## WORK ITEM
Give only the number of lines in the data that include the string "target".

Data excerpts
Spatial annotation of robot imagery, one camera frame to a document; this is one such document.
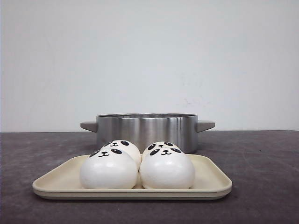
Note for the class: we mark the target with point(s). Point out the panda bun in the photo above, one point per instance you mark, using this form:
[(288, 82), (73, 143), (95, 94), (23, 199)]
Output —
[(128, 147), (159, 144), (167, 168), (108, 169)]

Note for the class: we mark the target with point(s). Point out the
---
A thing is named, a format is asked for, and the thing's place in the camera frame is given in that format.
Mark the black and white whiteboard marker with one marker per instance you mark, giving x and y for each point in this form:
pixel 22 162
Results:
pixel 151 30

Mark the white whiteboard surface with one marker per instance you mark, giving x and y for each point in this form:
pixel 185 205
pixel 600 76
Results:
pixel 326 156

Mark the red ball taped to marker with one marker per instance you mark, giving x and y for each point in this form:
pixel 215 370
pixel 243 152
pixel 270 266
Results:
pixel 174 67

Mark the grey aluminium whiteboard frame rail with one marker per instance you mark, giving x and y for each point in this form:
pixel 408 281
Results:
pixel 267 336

## PROBLEM SOLUTION
2